--- START ---

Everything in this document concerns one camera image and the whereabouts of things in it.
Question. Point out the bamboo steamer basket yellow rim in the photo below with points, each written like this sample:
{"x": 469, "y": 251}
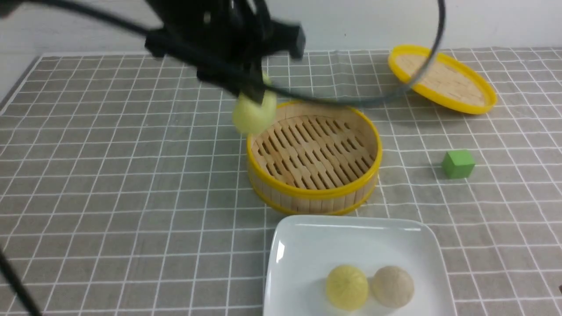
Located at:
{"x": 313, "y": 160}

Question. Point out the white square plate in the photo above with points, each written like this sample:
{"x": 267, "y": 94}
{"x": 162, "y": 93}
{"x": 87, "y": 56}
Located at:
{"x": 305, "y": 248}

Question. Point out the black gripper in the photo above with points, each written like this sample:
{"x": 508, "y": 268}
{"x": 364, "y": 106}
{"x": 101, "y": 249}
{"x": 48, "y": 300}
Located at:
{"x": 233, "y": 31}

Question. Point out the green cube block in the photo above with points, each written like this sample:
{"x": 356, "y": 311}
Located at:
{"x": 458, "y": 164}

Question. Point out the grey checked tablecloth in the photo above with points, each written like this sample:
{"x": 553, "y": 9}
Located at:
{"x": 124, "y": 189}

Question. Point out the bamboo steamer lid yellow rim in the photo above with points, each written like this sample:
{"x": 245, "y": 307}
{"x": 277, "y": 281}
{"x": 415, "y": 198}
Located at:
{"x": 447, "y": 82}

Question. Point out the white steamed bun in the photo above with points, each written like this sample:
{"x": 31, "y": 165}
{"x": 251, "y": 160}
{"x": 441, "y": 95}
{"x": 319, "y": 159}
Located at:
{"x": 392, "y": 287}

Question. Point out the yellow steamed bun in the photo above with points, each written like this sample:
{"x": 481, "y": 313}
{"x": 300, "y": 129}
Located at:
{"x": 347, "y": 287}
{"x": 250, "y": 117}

--- END ---
--- START ---

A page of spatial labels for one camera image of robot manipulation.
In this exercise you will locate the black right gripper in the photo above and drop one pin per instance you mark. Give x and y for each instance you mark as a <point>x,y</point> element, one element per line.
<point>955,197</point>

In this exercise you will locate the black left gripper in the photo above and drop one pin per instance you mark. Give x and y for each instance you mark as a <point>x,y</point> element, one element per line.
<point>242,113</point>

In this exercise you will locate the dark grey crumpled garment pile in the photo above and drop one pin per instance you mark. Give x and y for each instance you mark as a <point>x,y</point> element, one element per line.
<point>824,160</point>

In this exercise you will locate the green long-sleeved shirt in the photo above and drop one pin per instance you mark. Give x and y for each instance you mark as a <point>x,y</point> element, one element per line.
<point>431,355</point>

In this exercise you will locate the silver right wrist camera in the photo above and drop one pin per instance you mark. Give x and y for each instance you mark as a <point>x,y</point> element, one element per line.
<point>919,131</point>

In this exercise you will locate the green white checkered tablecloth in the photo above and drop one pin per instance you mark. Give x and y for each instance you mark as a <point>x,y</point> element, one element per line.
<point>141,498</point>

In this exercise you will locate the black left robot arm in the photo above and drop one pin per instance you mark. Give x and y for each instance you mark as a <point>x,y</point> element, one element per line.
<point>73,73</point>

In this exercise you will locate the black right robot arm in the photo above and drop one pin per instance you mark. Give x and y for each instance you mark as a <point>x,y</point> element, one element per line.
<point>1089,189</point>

--- END ---

Assignment: Everything starting at the line containing "In this exercise you will locate the black left gripper" and ending at the line containing "<point>242,113</point>" in the records above should be repeated exactly, and only that.

Answer to this exercise:
In this exercise you will locate the black left gripper in the photo above and drop one pin per instance you mark. Give x and y for each instance you mark as a <point>x,y</point> element, one element per line.
<point>242,113</point>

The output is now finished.